• [Task directions]: The whole listing that follows is to be restated word for word, images excluded.

• [Available data]:
»»
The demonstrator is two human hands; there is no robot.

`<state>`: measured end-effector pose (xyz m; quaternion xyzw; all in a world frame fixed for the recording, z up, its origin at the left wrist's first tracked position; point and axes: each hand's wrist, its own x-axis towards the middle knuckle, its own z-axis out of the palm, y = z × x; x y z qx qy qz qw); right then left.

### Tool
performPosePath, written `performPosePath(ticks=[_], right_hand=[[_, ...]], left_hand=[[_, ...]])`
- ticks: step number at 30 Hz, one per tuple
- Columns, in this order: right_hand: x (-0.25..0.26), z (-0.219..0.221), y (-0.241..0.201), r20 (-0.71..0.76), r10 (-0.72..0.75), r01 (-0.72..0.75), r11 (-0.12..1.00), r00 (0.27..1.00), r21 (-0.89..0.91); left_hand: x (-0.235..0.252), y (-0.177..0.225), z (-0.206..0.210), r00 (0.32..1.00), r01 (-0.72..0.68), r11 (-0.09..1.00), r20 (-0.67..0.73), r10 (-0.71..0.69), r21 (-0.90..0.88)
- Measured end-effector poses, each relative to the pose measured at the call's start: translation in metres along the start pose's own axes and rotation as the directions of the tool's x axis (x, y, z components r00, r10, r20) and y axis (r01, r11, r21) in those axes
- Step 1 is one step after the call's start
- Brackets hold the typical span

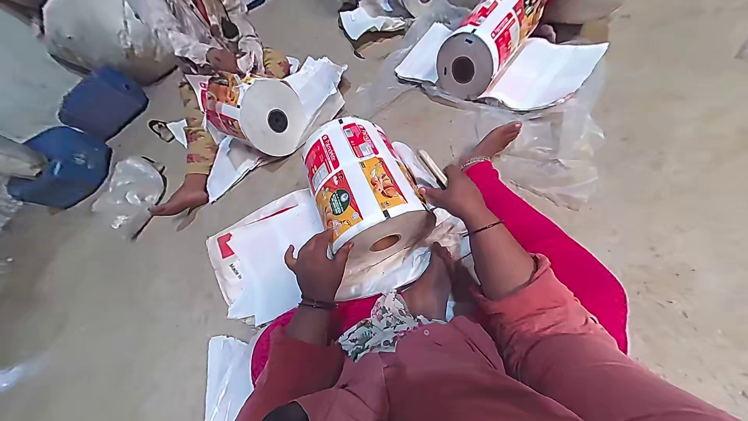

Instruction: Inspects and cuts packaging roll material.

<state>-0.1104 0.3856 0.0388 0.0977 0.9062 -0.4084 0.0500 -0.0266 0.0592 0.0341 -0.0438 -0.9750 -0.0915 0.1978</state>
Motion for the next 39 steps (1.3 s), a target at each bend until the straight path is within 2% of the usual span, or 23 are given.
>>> performPosePath(ticks=[3, 6, 8, 9, 11, 12, 15, 17, 19, 24, 27, 29, 30, 34, 39], right_hand=[[-0.008, 0.003, 0.004, -0.048, 0.05, -0.056, 0.988, 0.998, -0.144], [0.007, 0.01, 0.016, 0.057, 0.121, -0.116, 0.99, 0.991, -0.079], [0.014, 0.019, 0.028, 0.14, 0.18, -0.208, 0.952, 0.974, 0.223], [0.014, 0.022, 0.03, 0.145, 0.203, -0.246, 0.875, 0.968, 0.418], [0.014, 0.026, 0.028, 0.065, 0.236, -0.22, 0.727, 0.97, 0.65], [0.017, 0.026, 0.027, -0.004, 0.229, -0.166, 0.718, 0.973, 0.675], [0.022, 0.017, 0.025, -0.182, 0.149, -0.029, 0.843, 0.972, 0.537], [0.023, 0.01, 0.021, -0.232, 0.099, -0.012, 0.937, 0.968, 0.349], [0.023, 0.008, 0.02, -0.247, 0.073, -0.022, 0.979, 0.966, 0.204], [0.034, 0.008, 0.025, -0.27, 0.085, -0.054, 0.991, 0.959, 0.12], [0.036, -0.001, 0.057, -0.359, 0.157, -0.117, 0.984, 0.92, 0.132], [0.044, -0.01, 0.087, -0.361, 0.232, -0.197, 0.972, 0.903, 0.132], [0.048, -0.014, 0.09, -0.342, 0.22, -0.2, 0.975, 0.913, 0.094], [0.044, -0.016, 0.088, -0.282, 0.188, -0.195, 0.981, 0.941, 0.002], [0.025, -0.038, 0.054, -0.469, 0.11, -0.144, 0.989, 0.877, -0.037]], left_hand=[[-0.005, 0.008, 0.003, 1.0, 0.0, 1.0, 0.014, -0.001, 0.011], [-0.002, 0.007, -0.006, 0.999, 0.042, 0.998, 0.022, -0.043, 0.05], [-0.001, 0.01, -0.009, 0.995, 0.076, 0.996, 0.066, -0.078, 0.037], [-0.001, 0.012, -0.01, 0.993, 0.085, 0.996, 0.077, -0.087, 0.028], [-0.002, 0.015, -0.013, 0.99, 0.097, 0.995, 0.102, -0.099, 0.023], [-0.001, 0.015, -0.015, 0.988, 0.104, 0.994, 0.112, -0.106, 0.026], [-0.001, 0.017, -0.016, 0.985, 0.113, 0.993, 0.129, -0.117, 0.043], [-0.002, 0.017, -0.016, 0.985, 0.114, 0.992, 0.124, -0.121, 0.057], [-0.001, 0.019, -0.018, 0.978, 0.134, 0.988, 0.152, -0.144, 0.077], [0.0, 0.024, -0.018, 0.971, 0.141, 0.98, 0.174, -0.165, 0.142], [0.001, 0.023, -0.021, 0.963, 0.147, 0.976, 0.203, -0.178, 0.158], [-0.003, 0.018, -0.018, 0.965, 0.15, 0.977, 0.194, -0.178, 0.153], [-0.003, 0.012, -0.018, 0.97, 0.147, 0.979, 0.175, -0.171, 0.143], [-0.009, -0.004, -0.022, 0.94, 0.207, 0.97, 0.25, -0.232, 0.125], [-0.018, -0.023, -0.019, 0.923, 0.26, 0.961, 0.267, -0.277, 0.096]])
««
• [Answer to this task]:
The demonstrator is two human hands; there is no robot.

`<state>`: measured end-effector pose (xyz m; quaternion xyzw; all in a world frame fixed for the recording, z up, its origin at the left wrist's first tracked position; point and axes: each hand's wrist, its own x-axis towards the middle knuckle, its own z-axis out of the palm, y = z × x; x y z qx qy qz qw); right then left.

### Tool
performPosePath, written `performPosePath(ticks=[_], right_hand=[[_, ...]], left_hand=[[_, ...]])`
- ticks: step number at 30 Hz, one per tuple
- Columns, in this order: right_hand: x (-0.25..0.26), z (-0.219..0.221), y (-0.241..0.201), r20 (-0.71..0.76), r10 (-0.72..0.75), r01 (-0.72..0.75), r11 (-0.12..1.00), r00 (0.27..1.00), r21 (-0.89..0.91); left_hand: x (-0.235..0.252), y (-0.177..0.225), z (-0.206..0.210), r00 (0.32..1.00), r01 (-0.72..0.68), r11 (-0.09..1.00), r20 (-0.67..0.73), r10 (-0.71..0.69), r21 (-0.90..0.88)
- Measured end-effector poses, each relative to the pose measured at the call's start: translation in metres along the start pose's own axes and rotation as the directions of the tool's x axis (x, y, z components r00, r10, r20) and y axis (r01, r11, r21) in those axes
- Step 1 is one step after the call's start
- Brackets hold the typical span


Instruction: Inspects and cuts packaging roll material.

<state>-0.1104 0.3856 0.0388 0.0977 0.9062 -0.4084 0.0500 -0.0266 0.0592 0.0341 -0.0438 -0.9750 -0.0915 0.1978</state>
Motion for the next 39 steps (1.3 s), a target at each bend until the straight path is within 2% of the usual span, or 23 are given.
>>> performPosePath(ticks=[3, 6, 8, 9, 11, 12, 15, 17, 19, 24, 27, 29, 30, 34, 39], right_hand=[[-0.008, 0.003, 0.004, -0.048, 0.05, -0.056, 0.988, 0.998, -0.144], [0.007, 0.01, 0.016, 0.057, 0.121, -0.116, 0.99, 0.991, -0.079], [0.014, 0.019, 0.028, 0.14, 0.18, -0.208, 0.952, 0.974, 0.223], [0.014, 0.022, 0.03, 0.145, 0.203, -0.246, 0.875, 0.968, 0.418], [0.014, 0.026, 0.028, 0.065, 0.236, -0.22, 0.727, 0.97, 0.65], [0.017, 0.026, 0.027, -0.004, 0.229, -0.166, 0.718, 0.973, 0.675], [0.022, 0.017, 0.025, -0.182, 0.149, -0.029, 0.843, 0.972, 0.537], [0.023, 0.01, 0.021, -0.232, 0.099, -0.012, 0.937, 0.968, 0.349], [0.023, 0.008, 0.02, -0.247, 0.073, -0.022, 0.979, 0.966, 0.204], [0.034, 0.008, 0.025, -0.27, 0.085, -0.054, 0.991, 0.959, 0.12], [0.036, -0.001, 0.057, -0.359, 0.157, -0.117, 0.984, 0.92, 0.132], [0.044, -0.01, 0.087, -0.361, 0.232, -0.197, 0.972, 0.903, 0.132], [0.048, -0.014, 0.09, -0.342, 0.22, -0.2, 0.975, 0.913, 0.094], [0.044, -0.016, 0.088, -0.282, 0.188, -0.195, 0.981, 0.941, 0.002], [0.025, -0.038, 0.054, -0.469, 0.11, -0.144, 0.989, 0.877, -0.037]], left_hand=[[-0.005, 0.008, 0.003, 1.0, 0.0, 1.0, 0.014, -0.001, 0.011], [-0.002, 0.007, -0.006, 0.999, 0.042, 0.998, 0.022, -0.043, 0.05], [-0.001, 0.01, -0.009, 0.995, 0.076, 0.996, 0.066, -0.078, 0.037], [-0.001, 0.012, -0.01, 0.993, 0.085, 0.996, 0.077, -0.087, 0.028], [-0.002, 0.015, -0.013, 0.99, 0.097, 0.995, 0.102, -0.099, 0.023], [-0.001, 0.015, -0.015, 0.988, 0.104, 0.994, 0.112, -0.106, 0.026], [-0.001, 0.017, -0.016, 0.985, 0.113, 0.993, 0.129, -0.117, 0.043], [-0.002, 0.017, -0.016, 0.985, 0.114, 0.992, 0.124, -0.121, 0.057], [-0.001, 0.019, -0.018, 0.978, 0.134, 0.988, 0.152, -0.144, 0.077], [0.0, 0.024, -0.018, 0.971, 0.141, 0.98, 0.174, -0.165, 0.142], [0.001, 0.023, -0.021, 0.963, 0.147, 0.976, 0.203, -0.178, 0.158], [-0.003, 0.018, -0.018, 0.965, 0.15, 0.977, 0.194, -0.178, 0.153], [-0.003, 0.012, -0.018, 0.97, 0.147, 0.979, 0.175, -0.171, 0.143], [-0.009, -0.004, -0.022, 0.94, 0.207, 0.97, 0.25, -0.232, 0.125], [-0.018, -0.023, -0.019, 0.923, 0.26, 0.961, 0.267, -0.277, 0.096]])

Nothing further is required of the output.